Rosenberg did not address any other reasons for continued TPN component shortages.

FDA spokesman Christopher Kelly said that while the FDA can work with companies like American Regent/Luitpold to minimize the effects of the shortage, they do not have the power to demand manufacturers produce certain drugs or the ability to ensure the resulting product is safe for use.

"The reasons for drug shortages are complex and often outside of FDA's control. For example, the majority of drug shortages are caused by a breakdown in quality and manufacturing processes," said Kelly, citing problems with sterility or particulates in drugs as being common problems. "In fact, about 75 percent of drug shortages are caused by manufacturing issues."

As frustrating as the shortages for TPN have been for Finley and his parents, Finley's gastronomy tube, or g-tube, provides his parents with a secondary means of giving him nutrients.
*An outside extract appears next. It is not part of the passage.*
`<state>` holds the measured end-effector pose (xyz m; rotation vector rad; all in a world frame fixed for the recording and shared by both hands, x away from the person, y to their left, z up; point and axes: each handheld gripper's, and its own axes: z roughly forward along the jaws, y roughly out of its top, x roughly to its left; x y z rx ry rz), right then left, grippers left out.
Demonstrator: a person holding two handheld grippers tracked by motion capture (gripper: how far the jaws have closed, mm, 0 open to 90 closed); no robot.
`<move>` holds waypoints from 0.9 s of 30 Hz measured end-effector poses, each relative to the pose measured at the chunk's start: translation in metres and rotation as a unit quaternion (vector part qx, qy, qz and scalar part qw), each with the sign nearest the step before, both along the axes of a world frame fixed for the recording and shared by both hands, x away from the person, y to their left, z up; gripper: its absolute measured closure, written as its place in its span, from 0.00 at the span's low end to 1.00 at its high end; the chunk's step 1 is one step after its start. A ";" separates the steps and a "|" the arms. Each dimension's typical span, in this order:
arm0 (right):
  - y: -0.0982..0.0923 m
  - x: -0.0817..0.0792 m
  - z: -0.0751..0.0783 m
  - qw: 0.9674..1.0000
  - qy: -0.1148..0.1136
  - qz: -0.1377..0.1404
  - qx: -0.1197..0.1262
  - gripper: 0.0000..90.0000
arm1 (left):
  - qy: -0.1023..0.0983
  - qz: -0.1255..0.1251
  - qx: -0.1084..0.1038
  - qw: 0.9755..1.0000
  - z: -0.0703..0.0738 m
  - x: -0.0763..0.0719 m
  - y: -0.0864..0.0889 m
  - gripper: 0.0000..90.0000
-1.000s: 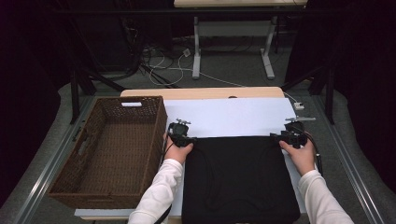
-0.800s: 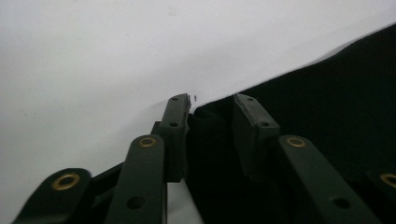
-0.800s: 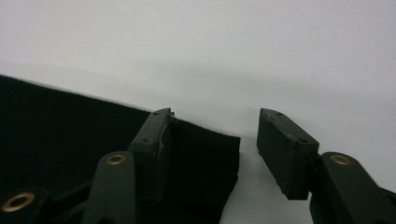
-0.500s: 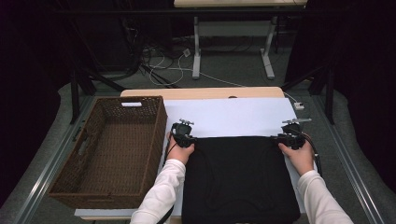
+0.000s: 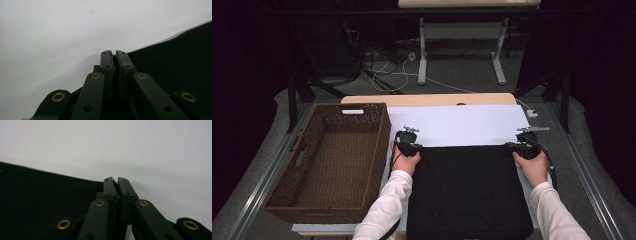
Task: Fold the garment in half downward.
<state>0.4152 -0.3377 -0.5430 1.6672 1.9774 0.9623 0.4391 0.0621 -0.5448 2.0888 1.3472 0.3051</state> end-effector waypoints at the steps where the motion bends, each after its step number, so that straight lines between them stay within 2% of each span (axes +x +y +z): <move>1: -0.002 0.000 0.003 1.000 0.000 -0.002 0.002 0.96 | -0.002 0.003 -0.003 1.000 0.002 0.001 -0.001 0.94; 4: -0.009 0.002 0.011 1.000 -0.009 -0.003 0.011 0.96 | -0.009 0.001 -0.012 1.000 0.008 0.005 -0.003 0.94; 8: -0.011 0.007 0.023 1.000 -0.016 -0.003 0.006 0.96 | -0.018 0.000 -0.016 1.000 0.019 0.010 -0.003 0.95; 12: -0.010 0.013 0.036 1.000 -0.031 -0.003 0.000 0.96 | -0.035 -0.001 -0.007 0.999 0.031 0.017 -0.005 0.95; 14: -0.009 0.017 0.044 0.999 -0.038 -0.003 -0.005 0.96 | -0.041 0.003 -0.009 0.999 0.034 0.020 -0.004 0.95; 19: -0.011 0.032 0.055 0.999 -0.047 -0.010 0.007 0.96 | -0.053 0.013 -0.015 0.998 0.040 0.034 -0.002 0.95; 23: -0.013 0.042 0.063 0.998 -0.051 -0.021 0.012 0.96 | -0.067 0.013 -0.026 0.997 0.053 0.046 0.000 0.94; 27: -0.014 0.053 0.071 0.997 -0.065 -0.029 0.013 0.96 | -0.081 0.022 -0.033 0.996 0.065 0.060 0.002 0.94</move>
For other patients, such as premature infants lacking fully developed digestive systems, there is no back-up plan.

In neonatal and pediatric wards, pharmacists and doctors have had to make difficult decisions about who gets the TPN components and who goes without.

Plogsted said neonatal patients virtually always have the highest priority since they have no additional nutritional stores, but, in theory, this can mean not giving nutrients like zinc, key for growth, to a full-term infant with a heart problem.
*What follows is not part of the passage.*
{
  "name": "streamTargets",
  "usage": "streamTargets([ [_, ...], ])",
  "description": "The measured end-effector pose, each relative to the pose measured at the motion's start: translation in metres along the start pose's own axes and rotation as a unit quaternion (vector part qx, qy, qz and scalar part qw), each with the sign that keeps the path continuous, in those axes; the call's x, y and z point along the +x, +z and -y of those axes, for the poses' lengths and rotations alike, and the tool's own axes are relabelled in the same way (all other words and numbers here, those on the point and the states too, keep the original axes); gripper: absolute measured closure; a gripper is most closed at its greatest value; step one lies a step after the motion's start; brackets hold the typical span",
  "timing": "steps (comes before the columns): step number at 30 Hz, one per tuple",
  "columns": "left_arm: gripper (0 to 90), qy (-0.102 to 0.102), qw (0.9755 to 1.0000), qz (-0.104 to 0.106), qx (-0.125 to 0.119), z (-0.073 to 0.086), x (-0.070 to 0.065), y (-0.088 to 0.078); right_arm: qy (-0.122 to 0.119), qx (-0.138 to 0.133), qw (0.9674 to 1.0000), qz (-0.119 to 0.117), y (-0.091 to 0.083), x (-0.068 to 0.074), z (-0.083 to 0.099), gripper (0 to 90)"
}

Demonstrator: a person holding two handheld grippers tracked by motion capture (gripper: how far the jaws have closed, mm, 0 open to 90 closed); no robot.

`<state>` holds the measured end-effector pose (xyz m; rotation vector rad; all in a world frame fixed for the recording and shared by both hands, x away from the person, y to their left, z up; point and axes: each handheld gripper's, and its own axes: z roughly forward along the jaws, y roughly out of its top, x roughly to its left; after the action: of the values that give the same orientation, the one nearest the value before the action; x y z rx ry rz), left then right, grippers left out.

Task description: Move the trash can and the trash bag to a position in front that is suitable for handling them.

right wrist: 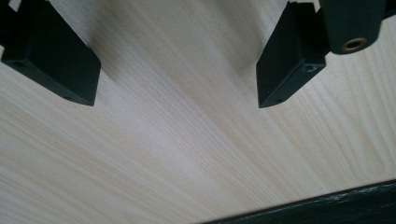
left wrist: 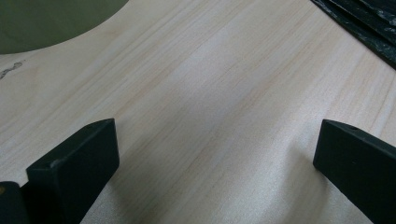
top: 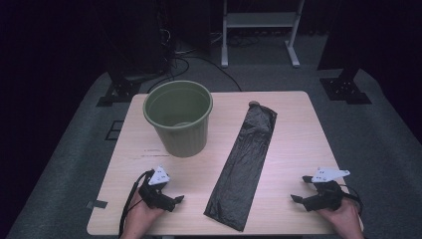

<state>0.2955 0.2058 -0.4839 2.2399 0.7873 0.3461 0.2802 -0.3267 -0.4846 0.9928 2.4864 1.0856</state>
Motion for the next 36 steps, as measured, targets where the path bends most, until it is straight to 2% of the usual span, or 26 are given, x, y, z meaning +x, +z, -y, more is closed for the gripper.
streamTargets([
  [10, 0.0, 0.0, 1.0, 0.0, -0.001, 0.0, 0.0, 0.0, 0.0, -0.02, 0.9998, -0.001, -0.001, 0.004, -0.012, 13.0],
  [12, 0.0, 0.0, 1.0, 0.0, -0.001, 0.0, 0.0, 0.0, -0.01, -0.021, 0.9997, 0.004, 0.001, 0.006, -0.019, 13.1],
  [16, 0.0, 0.0, 1.0, 0.0, -0.001, 0.0, 0.0, 0.0, -0.006, -0.034, 0.9994, 0.002, 0.003, 0.008, -0.028, 13.4],
  [20, 0.0, 0.0, 1.0, 0.0, 0.0, 0.0, 0.0, 0.0, 0.005, -0.048, 0.9987, -0.014, 0.005, 0.008, -0.036, 17.1],
  [26, 0.0, 0.0, 1.0, 0.0, 0.0, 0.0, 0.0, 0.0, 0.0, -0.054, 0.9981, -0.029, 0.012, 0.013, -0.048, 23.3],
  [29, 0.0, 0.0, 1.0, 0.0, -0.001, 0.0, 0.0, 0.0, -0.005, -0.05, 0.9985, -0.022, 0.017, 0.015, -0.055, 28.0],
  [31, 0.0, 0.0, 1.0, 0.0, 0.0, 0.0, 0.0, 0.0, -0.001, -0.057, 0.998, -0.026, 0.02, 0.016, -0.059, 29.3],
  [36, 0.0, 0.0, 1.0, 0.0, 0.0, 0.0, 0.0, 0.0, -0.004, -0.053, 0.9983, -0.023, 0.034, 0.02, -0.07, 34.4],
])
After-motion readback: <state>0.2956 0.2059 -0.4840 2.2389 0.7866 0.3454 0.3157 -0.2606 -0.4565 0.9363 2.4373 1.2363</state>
Petra Cober, a neonatal pharmacist for the Akron's Children's Hospital, said that, with a lot of planning and extra work, she and her team have been able to stay "a couple of inches ahead of the shortages."

"We're limping by on the skin of our teeth," said Cober. "We have to dedicate a ton of time and resources to maintain that ability when it could be better spent working on other kids."

Cober said she and her team often meet with doctors to decide ahead of time which patients absolutely must have the nutrients and how other nutritional options, such as oral dosages of certain elements, could be used to keep all patients healthy. When a patient is on a lower dosage of a certain nutrient, it often means they have to undergo additional tests to ensure their health isn't compromised.

Additionally, the TPN shortages have been so severe in her region that pharmacists from nearby pediatric hospitals meet periodically to swap shortage stories and, if the shortages are really dire, they swap vials of different nutritional drugs to ensure no hospital is completely lacking an essential nutrient.

At one point after hearing about an impending lipid shortage, Cober purchased special oils, "as the emergency back-up of the emergency back-up," that could be used on some premature infants to provide them with lipids. It's a medical technique that became outdated when TPN was invented and that most of the doctors in the neonatal unit were unfamiliar with. Cober said she has never used the oils and is unlikely to do so, but they're still in her office in case there is an emergency.